В бухте «Отрада»

22
18
20
22
24
26
28
30

— Да, сваток, живут они дружно — всем на зависть. Нерасстанная парочка. Как придут домой — гуторят не нагуторятся. И слова-то у них все мудреные — не понять их мне.

Мы опорожнили еще по одной рюмке за наших молодых супругов. А потом приступили к чаю. Сватья пила чай из блюдца, звучно схлебывая. В промежутках рассказывала о сыне:

— Вторым он родился у меня. Первый — того Степаном зовут — тоже не плохой парень. Только тот больше по хозяйству пошел. А этот, Савелий-то, с малых лет все грамоту нюхал. Бывало, за три версты на село к учительше бегал за книжками. В поле поедет — обязательно книжку с собой прихватит. Зачитается, а работа стоит: сама не сдвинется с места. Покойник отец, царство ему небесное на том свете, допытается — сейчас же за волосы сына и ну его возить. Дело наше крестьянское — нужда во всем. Чего только отец не придумывал! И честью просил сына бросить эту окаянную грамоту, и колотил его, и самолично грозился учительше этой самой ребра поломать. Ничего не помогало. И стал Савелий вроде как в задумчивость впадать. А я, бывало, гляжу на него и слезы горькие глотаю. Ну-ка, думаю, да собьется парень совсем? Эх, кому свое дите не жалко! А вышло совсем не так: через книжки-то эти, может, и в разум вошел он, Савелий-то. Вот оно, сваток, как бывает на свете: не узнаешь, откуда счастье придет, откуда — горе…
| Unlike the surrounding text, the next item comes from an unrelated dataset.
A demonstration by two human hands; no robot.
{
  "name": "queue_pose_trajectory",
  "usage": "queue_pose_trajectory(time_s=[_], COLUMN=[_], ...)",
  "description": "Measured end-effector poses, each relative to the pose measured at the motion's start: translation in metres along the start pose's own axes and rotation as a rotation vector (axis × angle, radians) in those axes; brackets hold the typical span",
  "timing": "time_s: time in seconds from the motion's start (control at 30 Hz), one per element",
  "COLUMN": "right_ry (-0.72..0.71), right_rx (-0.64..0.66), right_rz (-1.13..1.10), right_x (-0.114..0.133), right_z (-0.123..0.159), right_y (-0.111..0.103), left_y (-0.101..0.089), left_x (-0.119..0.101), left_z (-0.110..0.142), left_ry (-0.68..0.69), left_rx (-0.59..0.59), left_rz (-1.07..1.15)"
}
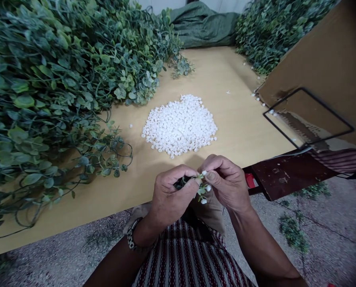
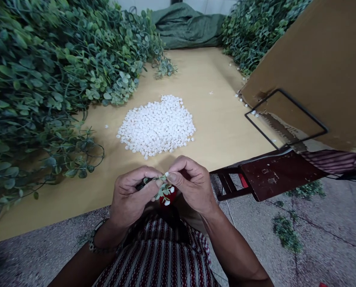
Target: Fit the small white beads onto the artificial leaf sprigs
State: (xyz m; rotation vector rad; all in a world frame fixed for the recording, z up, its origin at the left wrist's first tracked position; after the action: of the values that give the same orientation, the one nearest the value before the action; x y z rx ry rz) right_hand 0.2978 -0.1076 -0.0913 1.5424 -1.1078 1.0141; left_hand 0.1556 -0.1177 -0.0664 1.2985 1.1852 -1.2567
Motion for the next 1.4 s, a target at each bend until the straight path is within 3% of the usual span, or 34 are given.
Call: queue_pose_trajectory(time_s=[0.43, 0.67, 1.0, 1.4], right_ry=[-0.181, -0.305, -0.363, -0.582], right_rx=[-0.059, -0.058, -0.056, -0.087], right_rz=[0.228, 0.347, 0.437, 0.672], right_x=[0.004, 0.007, 0.007, 0.010], right_z=[0.004, 0.005, 0.006, 0.010], right_y=[0.002, 0.000, 0.000, 0.004], left_y=[0.002, 0.002, 0.003, 0.006], left_x=[-0.002, -0.002, -0.004, -0.003], left_z=[0.001, 0.001, -0.001, -0.002], left_ry=[0.021, 0.027, 0.030, 0.086], left_rx=[-0.083, -0.078, -0.095, -0.062], left_rz=[-0.085, -0.080, -0.112, -0.171])
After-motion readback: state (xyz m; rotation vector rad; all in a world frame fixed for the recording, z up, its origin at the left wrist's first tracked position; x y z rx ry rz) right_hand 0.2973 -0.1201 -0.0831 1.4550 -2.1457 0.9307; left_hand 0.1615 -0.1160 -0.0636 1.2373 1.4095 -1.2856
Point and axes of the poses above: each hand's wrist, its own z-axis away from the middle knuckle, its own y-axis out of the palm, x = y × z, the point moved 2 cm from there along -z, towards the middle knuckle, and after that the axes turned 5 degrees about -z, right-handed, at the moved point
Сватья, замолчав, стала наливать чай в стакан.

Я задумался над человеческой судьбой.

Вдруг Тоня с плачем бросилась к бабушке.

— Что с тобой, внучка?

Девочка, рыдая, жаловалась:

— Болька не хочет меня на мостик пускать.

— На какой мостик?

— Когда поплывем на палоходе. И назвал меня глупой девочкой.

Бабушка, качая головою, заговорила укоризненно:

— Ах он, пострел этакий! Ах, окунь красноперый! Да как он смеет сестричку обижать? Да я ему больше ни одной сказки не расскажу.

Она обняла Тоню и погладила по головке.

— Ну, уймись, моя ненаглядная крошечка. Разве плачет когда-либо звездочка на небе? Она только улыбается.

Тоня крайне удивилась такому неожиданному сравнению.

— Бабуска, я больси не буду плакать.

На ресницах ее еще дрожали росинки слез, а серые глаза, глядя на доброе лицо пожилой женщины, начали уже улыбаться.

— А ну-ка ты, василек синеглазый, подь-ка сюда.

Борис топорщится петухом, но все-таки приближается к бабушке нехотя, как-то боком.